Les 5 et 6 février 2025, la 13e édition des Journées Cinéma et Psychiatrie de Lyon, avait pour titre « La vie et la mort aux trousses ». Compte-rendu.
Les Journées Cinéma et Psychiatrie sont portées par les trois établissements de soins psychiatriques du Rhône : Le Vinatier – Psychiatrie Universitaire Lyon Métropole, les CH Saint-Jean de Dieu et Saint-Cyr au Mont d’Or. Initialement pensé pour la formation professionnelle, cet événement s’est progressivement ouvert à une participation citoyenne, dans un objectif de promotion de la santé mentale et de lutte contre la stigmatisation des troubles psychiques.
La programmation de ces journées est thématique, il ne s’agit pas d’un festival. Ainsi, tout au long de l’année, le comité d’organisation collecte des films, pour la plupart des documentaires, supports à des temps d’échange. Le public vient d’horizons variés : professionnels en lien avec les questions de santé mentale (secteur sanitaire, social et médicosocial), usagers des soins, associations de familles, grand public mais aussi réalisateurs, dont le regard particulier interroge les représentations et les préoccupations de notre société en matière de troubles psychiques. Des tables rondes croisent expériences et points de vue et donnent lieu à des échanges avec la salle.
En parallèle, les participants peuvent découvrir des films issus d’ateliers vidéo en lien avec le soin ou des dynamiques sociales (Groupe d’entraide mutuelle, services d’accompagnement à la vie sociale). La mise en lumière de ces productions locales encourage la venue d’équipes invitées à présenter leur projet et permet aux personnes concernées de se glisser dans la peau d’un acteur ou d’un réalisateur.
Les 5 et 6 février 2025, la 13e édition des Journées Cinéma et Psychiatrie de Lyon, avait pour titre « La vie et la mort aux trousses », deux thèmes ont émergé :
- La fin de vie a été beaucoup questionnée par des réalisations traitant du grand âge et des projections qu’elle suscite en termes de dépendance, de souffrances et de mort, mais également en résonance aux débats actuels autour de l’aide active à mourir.
- Le film belge Les mots de la fin sur l’euthanasie a particulièrement retenu notre attention.
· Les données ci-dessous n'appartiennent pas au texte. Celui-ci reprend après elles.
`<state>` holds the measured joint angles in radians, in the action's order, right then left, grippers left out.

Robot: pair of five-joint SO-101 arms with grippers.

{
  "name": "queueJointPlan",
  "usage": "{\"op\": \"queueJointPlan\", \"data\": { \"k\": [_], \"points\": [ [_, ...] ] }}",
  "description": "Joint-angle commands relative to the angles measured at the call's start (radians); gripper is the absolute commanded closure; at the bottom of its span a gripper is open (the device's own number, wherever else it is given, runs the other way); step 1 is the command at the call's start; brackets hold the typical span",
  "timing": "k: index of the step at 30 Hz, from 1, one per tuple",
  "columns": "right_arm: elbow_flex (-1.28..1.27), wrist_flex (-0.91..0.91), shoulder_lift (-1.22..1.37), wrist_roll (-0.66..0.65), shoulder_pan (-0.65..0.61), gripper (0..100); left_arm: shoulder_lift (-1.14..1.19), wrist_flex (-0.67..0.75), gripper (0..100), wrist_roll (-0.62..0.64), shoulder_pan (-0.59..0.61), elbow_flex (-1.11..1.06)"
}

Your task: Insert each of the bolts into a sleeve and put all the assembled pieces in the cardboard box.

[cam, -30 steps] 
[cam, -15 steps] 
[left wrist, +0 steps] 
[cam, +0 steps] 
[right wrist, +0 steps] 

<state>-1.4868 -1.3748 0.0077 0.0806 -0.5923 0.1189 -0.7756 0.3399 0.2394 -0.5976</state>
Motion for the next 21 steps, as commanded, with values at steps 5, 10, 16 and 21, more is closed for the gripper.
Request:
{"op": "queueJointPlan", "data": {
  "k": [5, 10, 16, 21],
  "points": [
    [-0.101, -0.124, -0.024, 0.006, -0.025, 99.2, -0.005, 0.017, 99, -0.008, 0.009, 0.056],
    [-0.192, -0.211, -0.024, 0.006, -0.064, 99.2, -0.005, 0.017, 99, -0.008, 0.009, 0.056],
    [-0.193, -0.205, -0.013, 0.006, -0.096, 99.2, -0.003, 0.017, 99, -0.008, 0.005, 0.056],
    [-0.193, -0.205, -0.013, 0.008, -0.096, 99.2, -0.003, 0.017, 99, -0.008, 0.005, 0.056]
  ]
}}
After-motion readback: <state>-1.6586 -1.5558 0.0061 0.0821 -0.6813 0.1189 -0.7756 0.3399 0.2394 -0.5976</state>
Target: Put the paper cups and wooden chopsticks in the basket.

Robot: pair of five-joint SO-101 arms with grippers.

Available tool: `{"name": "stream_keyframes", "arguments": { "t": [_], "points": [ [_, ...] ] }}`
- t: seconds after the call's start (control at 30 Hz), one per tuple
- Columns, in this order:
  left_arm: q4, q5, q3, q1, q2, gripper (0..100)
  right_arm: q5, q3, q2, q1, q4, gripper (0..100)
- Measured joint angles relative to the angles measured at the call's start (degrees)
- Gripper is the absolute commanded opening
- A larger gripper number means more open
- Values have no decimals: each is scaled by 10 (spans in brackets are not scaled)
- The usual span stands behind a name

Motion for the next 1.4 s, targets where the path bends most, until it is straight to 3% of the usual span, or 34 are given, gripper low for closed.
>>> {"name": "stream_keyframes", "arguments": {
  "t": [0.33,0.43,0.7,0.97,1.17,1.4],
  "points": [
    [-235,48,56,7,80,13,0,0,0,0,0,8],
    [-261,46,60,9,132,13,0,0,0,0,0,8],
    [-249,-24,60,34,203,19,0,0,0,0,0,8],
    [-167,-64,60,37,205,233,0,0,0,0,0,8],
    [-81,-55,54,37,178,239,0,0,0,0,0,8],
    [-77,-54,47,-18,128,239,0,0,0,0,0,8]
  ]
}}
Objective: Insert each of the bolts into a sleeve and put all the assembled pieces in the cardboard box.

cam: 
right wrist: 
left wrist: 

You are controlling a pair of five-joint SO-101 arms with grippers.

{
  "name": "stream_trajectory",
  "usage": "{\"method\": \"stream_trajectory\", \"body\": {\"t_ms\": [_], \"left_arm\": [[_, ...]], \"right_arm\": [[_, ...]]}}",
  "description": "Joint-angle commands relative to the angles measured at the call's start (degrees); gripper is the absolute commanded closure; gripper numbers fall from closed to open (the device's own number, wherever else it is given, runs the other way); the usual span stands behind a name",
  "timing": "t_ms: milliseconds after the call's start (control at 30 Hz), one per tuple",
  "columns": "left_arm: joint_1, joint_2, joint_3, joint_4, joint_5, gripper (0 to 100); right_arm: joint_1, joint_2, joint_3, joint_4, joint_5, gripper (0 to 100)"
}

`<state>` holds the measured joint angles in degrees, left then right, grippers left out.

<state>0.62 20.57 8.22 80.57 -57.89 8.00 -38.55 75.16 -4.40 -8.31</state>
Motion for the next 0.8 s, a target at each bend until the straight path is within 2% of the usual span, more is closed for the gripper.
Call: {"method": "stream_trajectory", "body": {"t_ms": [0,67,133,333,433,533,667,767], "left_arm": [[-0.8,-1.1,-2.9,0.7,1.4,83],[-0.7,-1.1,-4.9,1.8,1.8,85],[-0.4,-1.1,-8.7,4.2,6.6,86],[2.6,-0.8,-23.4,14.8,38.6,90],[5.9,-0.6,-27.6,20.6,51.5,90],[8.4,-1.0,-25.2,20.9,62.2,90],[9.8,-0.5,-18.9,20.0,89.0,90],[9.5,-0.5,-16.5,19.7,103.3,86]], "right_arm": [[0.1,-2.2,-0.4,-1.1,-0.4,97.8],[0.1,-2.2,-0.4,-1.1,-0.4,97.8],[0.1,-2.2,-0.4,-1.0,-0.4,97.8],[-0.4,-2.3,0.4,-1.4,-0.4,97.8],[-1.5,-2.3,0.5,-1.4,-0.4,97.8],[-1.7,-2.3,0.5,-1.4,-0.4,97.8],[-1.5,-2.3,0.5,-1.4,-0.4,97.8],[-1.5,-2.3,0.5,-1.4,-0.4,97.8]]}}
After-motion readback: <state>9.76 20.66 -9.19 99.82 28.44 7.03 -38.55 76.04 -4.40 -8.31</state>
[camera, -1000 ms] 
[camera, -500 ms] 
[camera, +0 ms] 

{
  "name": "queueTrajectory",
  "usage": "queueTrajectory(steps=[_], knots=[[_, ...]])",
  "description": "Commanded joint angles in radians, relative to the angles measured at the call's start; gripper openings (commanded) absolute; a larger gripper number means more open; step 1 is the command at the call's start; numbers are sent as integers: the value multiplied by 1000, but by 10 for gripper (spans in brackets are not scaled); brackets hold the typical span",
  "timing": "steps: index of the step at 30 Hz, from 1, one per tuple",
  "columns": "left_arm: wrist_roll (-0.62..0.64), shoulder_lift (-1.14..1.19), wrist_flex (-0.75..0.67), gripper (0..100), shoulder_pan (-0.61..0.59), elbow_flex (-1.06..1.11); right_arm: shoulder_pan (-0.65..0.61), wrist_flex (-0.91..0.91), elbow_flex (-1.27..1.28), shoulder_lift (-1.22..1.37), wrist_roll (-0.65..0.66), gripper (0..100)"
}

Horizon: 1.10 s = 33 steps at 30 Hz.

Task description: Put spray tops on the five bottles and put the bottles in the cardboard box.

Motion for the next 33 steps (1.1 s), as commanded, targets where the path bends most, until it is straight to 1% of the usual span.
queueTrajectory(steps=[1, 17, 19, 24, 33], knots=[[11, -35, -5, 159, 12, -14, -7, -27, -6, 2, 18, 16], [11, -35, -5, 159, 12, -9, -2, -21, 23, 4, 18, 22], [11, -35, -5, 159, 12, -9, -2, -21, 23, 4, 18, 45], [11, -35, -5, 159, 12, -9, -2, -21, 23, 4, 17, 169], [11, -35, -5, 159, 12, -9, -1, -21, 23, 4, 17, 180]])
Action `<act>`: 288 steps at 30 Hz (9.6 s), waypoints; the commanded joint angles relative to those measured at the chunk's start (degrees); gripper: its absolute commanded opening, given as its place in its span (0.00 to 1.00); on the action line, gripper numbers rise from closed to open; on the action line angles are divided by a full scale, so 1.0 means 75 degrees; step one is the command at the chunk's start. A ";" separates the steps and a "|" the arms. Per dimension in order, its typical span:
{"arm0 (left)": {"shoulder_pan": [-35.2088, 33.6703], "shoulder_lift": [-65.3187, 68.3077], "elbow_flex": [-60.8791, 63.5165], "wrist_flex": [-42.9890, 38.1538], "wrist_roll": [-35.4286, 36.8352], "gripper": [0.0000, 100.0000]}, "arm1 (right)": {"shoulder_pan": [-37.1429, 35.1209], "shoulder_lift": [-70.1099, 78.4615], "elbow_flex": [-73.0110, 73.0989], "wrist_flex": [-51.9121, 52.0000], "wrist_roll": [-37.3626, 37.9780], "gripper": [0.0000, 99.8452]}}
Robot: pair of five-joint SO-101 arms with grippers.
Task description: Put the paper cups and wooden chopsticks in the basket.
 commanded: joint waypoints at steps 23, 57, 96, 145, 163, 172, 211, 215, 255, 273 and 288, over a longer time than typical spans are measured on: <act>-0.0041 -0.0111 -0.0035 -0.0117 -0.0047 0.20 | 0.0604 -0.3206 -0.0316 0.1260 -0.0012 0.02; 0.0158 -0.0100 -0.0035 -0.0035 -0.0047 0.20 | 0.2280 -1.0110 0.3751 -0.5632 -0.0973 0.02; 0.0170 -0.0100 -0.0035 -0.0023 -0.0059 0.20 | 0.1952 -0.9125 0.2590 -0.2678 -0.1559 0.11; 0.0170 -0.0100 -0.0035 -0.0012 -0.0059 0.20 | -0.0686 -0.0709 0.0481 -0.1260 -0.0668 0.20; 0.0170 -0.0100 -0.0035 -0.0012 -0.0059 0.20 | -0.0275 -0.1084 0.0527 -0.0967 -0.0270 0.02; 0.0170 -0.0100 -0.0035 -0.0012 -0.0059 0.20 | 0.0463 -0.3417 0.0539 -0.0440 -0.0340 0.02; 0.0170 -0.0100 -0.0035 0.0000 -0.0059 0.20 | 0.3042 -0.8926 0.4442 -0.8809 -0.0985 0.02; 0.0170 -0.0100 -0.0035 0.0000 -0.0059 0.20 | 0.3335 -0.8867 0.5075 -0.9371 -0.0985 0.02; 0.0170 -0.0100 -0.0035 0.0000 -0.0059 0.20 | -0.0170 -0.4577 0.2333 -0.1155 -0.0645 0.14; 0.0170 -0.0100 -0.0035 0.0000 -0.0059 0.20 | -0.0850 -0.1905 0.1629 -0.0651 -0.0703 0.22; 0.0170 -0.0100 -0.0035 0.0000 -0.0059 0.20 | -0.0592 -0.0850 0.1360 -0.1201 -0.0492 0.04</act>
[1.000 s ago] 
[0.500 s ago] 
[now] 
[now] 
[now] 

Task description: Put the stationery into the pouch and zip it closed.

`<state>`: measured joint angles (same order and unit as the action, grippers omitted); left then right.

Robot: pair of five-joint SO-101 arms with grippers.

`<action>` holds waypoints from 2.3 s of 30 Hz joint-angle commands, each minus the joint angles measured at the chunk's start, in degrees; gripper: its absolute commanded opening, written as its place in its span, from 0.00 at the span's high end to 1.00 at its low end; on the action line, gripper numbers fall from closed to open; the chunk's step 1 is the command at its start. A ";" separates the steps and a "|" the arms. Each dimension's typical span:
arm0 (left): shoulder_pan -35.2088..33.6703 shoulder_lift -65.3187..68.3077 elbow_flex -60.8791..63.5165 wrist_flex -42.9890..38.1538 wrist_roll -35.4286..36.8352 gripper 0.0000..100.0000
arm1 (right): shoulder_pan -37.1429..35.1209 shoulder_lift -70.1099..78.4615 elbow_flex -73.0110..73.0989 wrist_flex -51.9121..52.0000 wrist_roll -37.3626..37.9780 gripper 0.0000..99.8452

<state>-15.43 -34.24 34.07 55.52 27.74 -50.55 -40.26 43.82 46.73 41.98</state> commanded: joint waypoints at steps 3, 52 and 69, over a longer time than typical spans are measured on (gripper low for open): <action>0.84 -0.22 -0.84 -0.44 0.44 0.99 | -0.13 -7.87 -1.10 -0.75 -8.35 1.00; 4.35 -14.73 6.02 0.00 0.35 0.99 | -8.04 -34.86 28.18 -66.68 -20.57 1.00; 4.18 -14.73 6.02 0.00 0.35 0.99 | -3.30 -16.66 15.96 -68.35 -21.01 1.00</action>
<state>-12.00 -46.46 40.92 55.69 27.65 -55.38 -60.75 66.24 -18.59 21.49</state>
D’une sobriété nécessairement subtile, compte-tenu des controverses soulevées en France par cette question, ce film invite le spectateur à la consultation de fin de vie du Dr Damas (Hôpital de Liège). La narration respecte, comme le montage, une juste distance, découvrant avec pudeur une panoplie de situations les plus complexes, exprimées souvent avec des mots simples à propos de souffrances intolérables. La présence de la réalisatrice Agnès Lejeune, pour la circonstance ambassadrice d’une Belgique qui a fêté le 20e anniversaire de sa loi Euthanasie (1), a permis à des participants d’exprimer leur soutien à l’idée d’une aide médicale à mourir, tandis que certains professionnels, bousculés dans leur vocation de soignants, avouaient leur crainte de devoir envisager une telle révolution.
Du côté de la vie, cette édition a été l’occasion de promouvoir un genre documentaire en plein essort, les films « autobiopathographiques ». Il s’agit de réalisations originales où l’auteur va chercher dans son histoire familiale l’origine d’une souffrance psychique, manifestement transmise, dont il est le symptôme. Autre grand moment de cette 13e édition : la projection du film 4801 nuits de Laurence Michel. Remontant sa généalogie, méconnue dans sa valence pathologique par le poids du secret et de l’angoisse de mort, la réalisatrice a opéré un travail méthodique de correspondances générationnelles. A partir d’archives, elle suit le fil du symptôme alcool dont elle a longtemps souffert et qui a été un véritable frein à sa réalisation personnelle. Le public enthousiaste a été très sensible à la poésie qui émane de ce magnifique autoportrait, remarquable par le choix d’une mise en scène de la dégradation par l’alcool en parallèle d’une expédition polaire à la recherche d’une aurore boréale, fugace et magnifique dans sa représentation de la relativité de l’existence.
Dr Nicolas JANAUD, psychiatre
(1)En 2002, la Belgique a adopté trois lois qui ont considérablement marqué le droit médical : la loi dépénalisant l’euthanasie, celle consacrant l’accès universel aux soins palliatifs et enfin la troisième relative aux droits du patient. L’application de ces trois lois a permis une réappropriation par le patient des décisions médicales qui le concernent, tout au long de sa vie certes, mais aussi à son terme.
Les Journées Cinéma et Psychiatrie de Lyon ont lieu chaque année pendant deux jours au Centre Culturel et de la Vie Associative et à la Maison du Livre, de l’Image et du son, à Villeurbanne (69).